● **What is required**: Which lines below contain the word "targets"? Copy each one.

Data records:
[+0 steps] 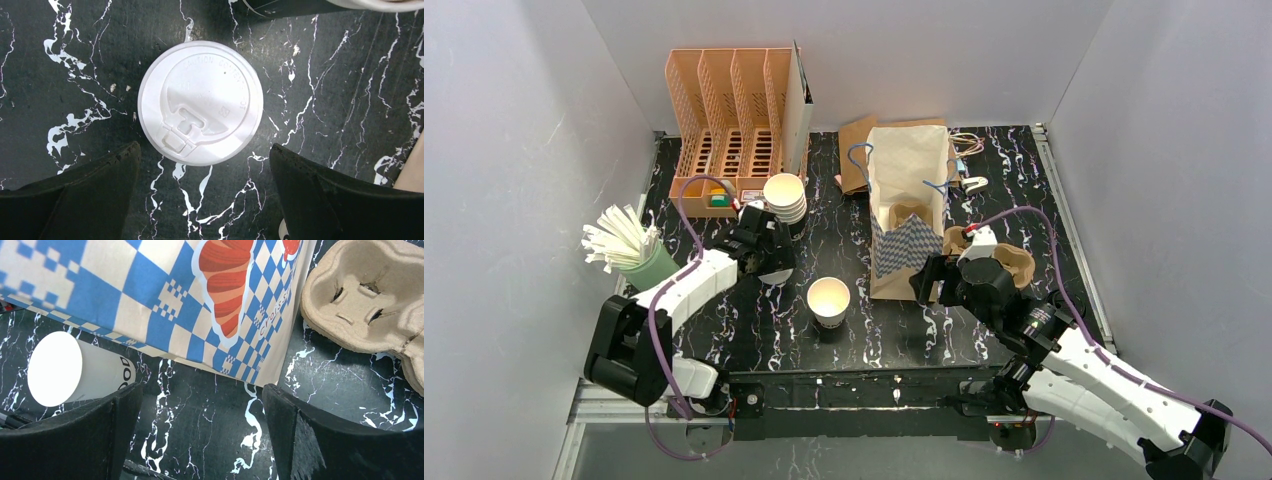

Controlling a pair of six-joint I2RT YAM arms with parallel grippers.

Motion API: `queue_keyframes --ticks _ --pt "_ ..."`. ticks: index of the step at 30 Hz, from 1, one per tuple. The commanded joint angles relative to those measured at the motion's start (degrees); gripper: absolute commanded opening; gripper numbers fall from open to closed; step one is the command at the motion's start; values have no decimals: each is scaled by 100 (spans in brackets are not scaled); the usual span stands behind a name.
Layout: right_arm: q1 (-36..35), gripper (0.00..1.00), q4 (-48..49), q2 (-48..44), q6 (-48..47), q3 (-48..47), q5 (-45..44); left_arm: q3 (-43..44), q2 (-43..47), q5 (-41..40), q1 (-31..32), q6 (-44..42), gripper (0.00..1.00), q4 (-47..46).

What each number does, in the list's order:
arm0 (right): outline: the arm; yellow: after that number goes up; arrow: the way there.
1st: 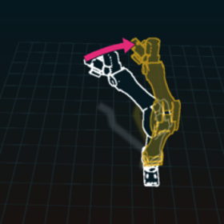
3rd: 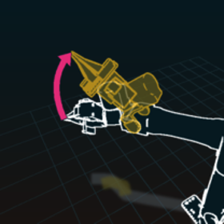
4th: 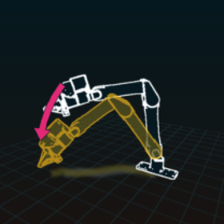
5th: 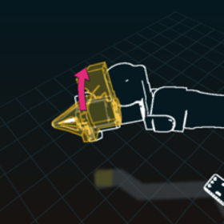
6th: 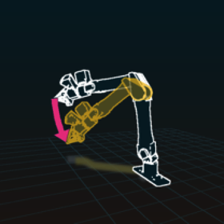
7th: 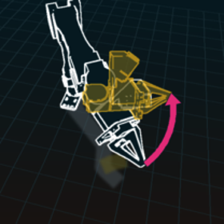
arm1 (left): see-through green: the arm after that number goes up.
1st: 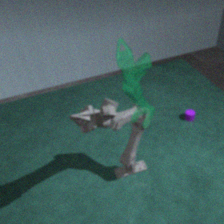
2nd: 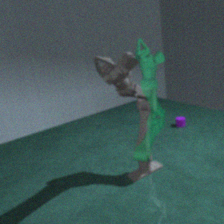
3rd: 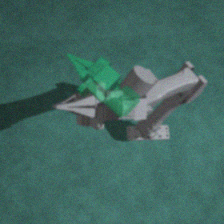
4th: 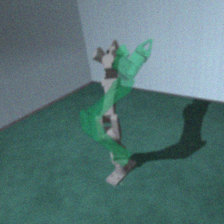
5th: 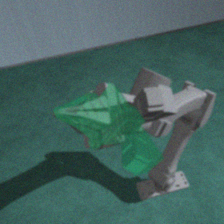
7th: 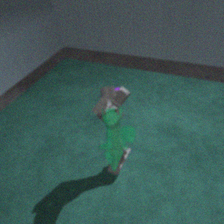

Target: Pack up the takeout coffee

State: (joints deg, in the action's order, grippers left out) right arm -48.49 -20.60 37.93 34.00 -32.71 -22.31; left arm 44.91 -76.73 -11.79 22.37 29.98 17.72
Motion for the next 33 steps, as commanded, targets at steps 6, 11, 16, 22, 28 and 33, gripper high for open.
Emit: queue_keyframes --ticks 6,11,16,22,28,33 --pt "11 98 52 12 -174 25 115 370 -403 -508 57 84 98 26" --pt "12 98 67 9 -192 40 121 477 -505 -535 57 89 90 9" --pt "9 98 116 50 -201 79 156 518 -573 -534 57 71 82 -5" --pt "12 97 136 75 -218 64 183 536 -649 -562 57 78 79 -5" --pt "11 97 127 39 -251 58 166 554 -631 -587 61 54 75 10" --pt "7 97 118 12 -253 63 156 634 -331 -637 57 26 74 140"
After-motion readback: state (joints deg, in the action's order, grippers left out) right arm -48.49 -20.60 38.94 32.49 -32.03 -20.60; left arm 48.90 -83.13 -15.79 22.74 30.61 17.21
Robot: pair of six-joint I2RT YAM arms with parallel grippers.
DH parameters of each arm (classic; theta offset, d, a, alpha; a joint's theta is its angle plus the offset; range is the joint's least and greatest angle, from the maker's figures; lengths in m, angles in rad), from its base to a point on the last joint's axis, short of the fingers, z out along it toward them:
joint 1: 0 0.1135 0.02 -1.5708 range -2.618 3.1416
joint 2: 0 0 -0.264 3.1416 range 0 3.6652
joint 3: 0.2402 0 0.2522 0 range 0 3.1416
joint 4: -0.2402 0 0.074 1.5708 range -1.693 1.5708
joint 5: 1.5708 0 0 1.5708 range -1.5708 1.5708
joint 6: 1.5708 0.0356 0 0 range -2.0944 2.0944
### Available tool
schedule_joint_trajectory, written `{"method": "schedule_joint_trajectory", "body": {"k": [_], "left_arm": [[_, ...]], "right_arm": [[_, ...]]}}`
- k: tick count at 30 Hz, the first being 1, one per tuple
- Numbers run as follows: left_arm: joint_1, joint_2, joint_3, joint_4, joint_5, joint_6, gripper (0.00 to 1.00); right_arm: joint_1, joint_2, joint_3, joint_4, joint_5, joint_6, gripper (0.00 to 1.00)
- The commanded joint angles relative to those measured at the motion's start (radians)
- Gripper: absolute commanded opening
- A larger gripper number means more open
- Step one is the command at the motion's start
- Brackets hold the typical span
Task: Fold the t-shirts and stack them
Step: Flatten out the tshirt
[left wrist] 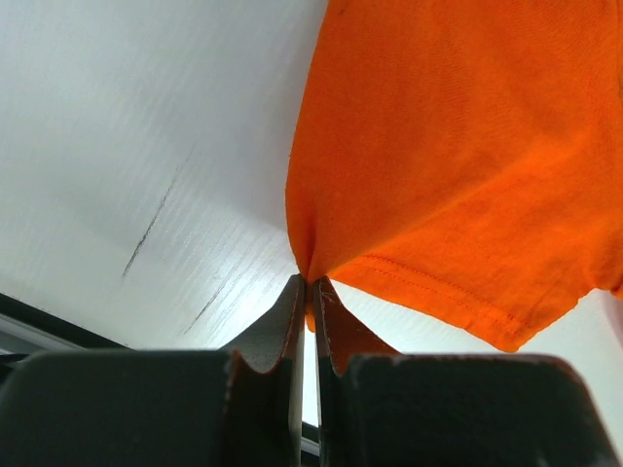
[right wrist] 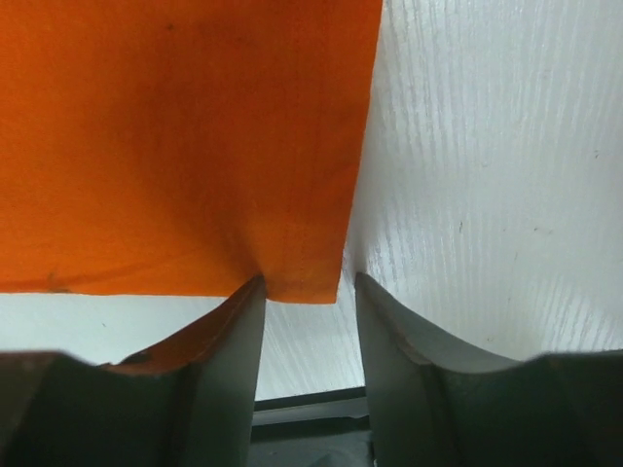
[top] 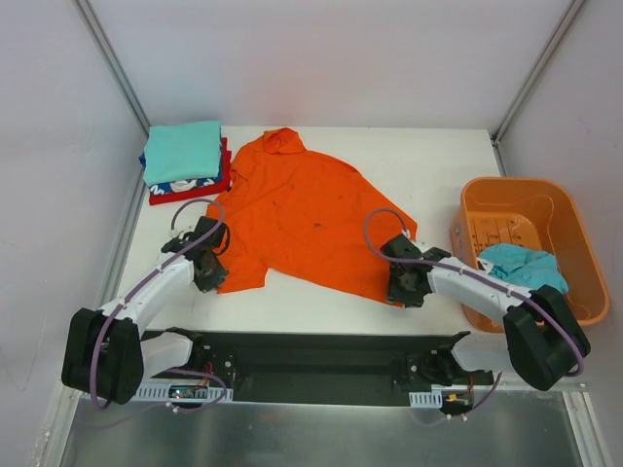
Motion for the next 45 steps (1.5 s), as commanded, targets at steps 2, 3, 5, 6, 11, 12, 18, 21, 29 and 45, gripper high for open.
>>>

● **Expected output**:
Motion for the next 33 steps, as commanded, targets at steps 6, 11, 16, 22, 28 and 33, gripper high for open.
Motion for the next 45 steps (1.5 s), as commanded, targets at steps 2, 3, 5, 6, 11, 12, 18, 21, 29 and 45, gripper high for open.

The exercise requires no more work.